Military and spreading development
So on my first foray into the area, I could only scratch out a few minutes of nude time along a stretch of cost weighed down with huge boulders and humble dwellings. There were bamboo and thatch shelters lining the area. But fortunately early on a February afternoon, no one else was around. This save for an elderly lady and her son cleaning and preparing their cafe for the upcoming season. Luckily — or not — I did not see them until I was leaving, which likely meant they had not seen me either. But a brief conversation with them informed me of the changes the area had — and was — undergoing.
Better luck next time
The second day brought a bit more luck. Rather than heading westward and around the peninsula as I had the previous day, I head eastward. Within a short distance from the intersection that leads into/away from the city, I found my spot. At least I thought so.
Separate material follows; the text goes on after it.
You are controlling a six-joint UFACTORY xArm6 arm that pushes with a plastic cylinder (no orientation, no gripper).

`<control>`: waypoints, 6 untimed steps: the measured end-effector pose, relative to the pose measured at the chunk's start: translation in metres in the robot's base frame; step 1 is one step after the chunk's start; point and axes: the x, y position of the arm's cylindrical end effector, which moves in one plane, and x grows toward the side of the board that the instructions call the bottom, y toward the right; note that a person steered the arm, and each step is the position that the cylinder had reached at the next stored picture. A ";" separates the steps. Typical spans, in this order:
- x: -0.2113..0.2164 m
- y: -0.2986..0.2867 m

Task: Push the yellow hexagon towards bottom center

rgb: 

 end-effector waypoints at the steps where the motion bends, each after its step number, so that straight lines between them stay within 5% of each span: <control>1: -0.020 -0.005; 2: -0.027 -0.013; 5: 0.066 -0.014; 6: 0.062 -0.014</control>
I chose a beach along the front of an abandoned construction area. Evidently, the developer had run into challenges. There was a simple plastic barricade at the entrance to the area and a few others had parked there to walk down to the shore. I left my rented motorbike alongside them and hopped over the barrier too. In under five minutes, I was nude in the sand with nary anyone around other than a clutch of fishermen a ways off.
Getting down to the business at hand, I doffed my clothes and enjoyed. I sponged up the weak rays of sun through cloud breaks, recorded a bit of video and waded in the calm waters. However, the weather really didn’t invite extended periods of outdoor nudity. It was the dead of winter after all. And while central Vietnam doesn’t experience anywhere near the chilly temperatures I had left behind in Hanoi, it was grey. So I dressed to go find lunch. Happily, my timing had been great. Just as I was packing up my gear, a guard came by on his motorbike and sternly requested that I consider another area for my beach-going activities that day.
Go or not?
While the Son Tra is a stunning area of natural beauty and quite relaxed, it is not the best place to seek out nude opportunities. At least not since the developers showed up. But I would still recommend a visit there. And do it by motorbike if at all possible. There ride through the forest with glimpses of sea is impressive. Additionally, this frees you up to look for the few isolated pockets that remain for nudity. In all honesty, it is probably much easier in warmer weather to find places for nude hiking. But this was not the season for it.